Source material:

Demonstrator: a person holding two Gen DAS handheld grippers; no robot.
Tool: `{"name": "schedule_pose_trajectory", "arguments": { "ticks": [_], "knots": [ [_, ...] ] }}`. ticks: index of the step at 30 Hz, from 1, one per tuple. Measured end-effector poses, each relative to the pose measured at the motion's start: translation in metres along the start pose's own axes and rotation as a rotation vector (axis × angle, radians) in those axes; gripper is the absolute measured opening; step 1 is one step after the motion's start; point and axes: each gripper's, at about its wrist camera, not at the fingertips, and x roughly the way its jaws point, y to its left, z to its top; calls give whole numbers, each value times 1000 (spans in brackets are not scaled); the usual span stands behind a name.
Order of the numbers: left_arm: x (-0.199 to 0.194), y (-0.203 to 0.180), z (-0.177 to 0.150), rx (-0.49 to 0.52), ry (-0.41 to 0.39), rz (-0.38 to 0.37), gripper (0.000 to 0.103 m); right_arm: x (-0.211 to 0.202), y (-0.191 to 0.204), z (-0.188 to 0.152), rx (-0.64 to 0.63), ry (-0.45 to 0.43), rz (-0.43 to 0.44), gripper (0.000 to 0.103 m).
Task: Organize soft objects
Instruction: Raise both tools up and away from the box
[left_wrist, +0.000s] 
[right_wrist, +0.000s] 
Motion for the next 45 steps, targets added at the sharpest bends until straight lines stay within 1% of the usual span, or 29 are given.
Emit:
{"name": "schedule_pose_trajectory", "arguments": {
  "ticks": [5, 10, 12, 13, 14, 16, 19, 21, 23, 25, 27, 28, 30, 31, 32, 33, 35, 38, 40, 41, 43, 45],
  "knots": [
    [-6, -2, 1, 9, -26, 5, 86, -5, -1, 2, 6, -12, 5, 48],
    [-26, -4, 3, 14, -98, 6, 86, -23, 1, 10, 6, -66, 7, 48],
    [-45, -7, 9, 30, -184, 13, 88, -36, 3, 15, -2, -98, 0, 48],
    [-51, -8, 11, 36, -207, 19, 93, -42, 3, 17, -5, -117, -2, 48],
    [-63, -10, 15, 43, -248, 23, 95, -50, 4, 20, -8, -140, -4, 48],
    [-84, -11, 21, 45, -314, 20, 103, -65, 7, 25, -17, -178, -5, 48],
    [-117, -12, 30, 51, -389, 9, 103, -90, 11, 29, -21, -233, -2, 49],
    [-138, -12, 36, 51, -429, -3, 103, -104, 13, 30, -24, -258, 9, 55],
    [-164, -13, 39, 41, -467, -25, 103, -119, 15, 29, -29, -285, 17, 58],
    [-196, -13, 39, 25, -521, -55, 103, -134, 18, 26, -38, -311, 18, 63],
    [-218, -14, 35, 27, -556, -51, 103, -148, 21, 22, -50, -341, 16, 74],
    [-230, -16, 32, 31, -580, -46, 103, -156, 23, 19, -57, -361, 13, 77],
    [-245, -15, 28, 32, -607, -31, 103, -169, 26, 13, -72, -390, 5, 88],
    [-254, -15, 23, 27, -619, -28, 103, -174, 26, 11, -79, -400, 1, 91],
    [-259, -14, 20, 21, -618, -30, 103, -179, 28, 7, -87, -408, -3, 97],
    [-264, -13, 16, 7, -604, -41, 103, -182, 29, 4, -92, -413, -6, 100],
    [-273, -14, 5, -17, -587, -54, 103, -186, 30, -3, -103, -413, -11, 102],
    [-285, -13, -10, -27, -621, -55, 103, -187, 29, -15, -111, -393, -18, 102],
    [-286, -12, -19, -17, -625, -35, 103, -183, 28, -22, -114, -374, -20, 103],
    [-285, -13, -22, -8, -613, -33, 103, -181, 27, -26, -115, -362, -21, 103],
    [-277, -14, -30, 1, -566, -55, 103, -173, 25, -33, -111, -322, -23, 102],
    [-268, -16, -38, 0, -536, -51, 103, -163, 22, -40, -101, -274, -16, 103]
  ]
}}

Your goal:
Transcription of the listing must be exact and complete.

The completed task:
Demonstrator: a person holding two Gen DAS handheld grippers; no robot.
Tool: `{"name": "schedule_pose_trajectory", "arguments": { "ticks": [_], "knots": [ [_, ...] ] }}`. ticks: index of the step at 30 Hz, from 1, one per tuple. Measured end-effector poses, each relative to the pose measured at the motion's start: translation in metres along the start pose's own axes and rotation as a rotation vector (axis × angle, radians) in those axes; gripper is the absolute measured opening; step 1 is one step after the motion's start; point and axes: each gripper's, at about its wrist camera, not at the fingertips, and x roughly the way its jaws point, y to its left, z to its top; calls give whole numbers, each value times 1000 (spans in brackets are not scaled); the usual span stands behind a name.
Order of the numbers: left_arm: x (-0.199 to 0.194), y (-0.203 to 0.180), z (-0.177 to 0.150), rx (-0.49 to 0.52), ry (-0.41 to 0.39), rz (-0.38 to 0.37), gripper (0.000 to 0.103 m); right_arm: x (-0.211 to 0.202), y (-0.191 to 0.204), z (-0.188 to 0.152), rx (-0.64 to 0.63), ry (-0.45 to 0.43), rz (-0.43 to 0.44), gripper (0.000 to 0.103 m).
Task: Organize soft objects
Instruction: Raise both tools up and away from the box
[left_wrist, +0.000s] 
[right_wrist, +0.000s] 
Motion for the next 45 steps, targets added at the sharpest bends until straight lines stay within 1% of the usual span, or 29 are given.
Emit:
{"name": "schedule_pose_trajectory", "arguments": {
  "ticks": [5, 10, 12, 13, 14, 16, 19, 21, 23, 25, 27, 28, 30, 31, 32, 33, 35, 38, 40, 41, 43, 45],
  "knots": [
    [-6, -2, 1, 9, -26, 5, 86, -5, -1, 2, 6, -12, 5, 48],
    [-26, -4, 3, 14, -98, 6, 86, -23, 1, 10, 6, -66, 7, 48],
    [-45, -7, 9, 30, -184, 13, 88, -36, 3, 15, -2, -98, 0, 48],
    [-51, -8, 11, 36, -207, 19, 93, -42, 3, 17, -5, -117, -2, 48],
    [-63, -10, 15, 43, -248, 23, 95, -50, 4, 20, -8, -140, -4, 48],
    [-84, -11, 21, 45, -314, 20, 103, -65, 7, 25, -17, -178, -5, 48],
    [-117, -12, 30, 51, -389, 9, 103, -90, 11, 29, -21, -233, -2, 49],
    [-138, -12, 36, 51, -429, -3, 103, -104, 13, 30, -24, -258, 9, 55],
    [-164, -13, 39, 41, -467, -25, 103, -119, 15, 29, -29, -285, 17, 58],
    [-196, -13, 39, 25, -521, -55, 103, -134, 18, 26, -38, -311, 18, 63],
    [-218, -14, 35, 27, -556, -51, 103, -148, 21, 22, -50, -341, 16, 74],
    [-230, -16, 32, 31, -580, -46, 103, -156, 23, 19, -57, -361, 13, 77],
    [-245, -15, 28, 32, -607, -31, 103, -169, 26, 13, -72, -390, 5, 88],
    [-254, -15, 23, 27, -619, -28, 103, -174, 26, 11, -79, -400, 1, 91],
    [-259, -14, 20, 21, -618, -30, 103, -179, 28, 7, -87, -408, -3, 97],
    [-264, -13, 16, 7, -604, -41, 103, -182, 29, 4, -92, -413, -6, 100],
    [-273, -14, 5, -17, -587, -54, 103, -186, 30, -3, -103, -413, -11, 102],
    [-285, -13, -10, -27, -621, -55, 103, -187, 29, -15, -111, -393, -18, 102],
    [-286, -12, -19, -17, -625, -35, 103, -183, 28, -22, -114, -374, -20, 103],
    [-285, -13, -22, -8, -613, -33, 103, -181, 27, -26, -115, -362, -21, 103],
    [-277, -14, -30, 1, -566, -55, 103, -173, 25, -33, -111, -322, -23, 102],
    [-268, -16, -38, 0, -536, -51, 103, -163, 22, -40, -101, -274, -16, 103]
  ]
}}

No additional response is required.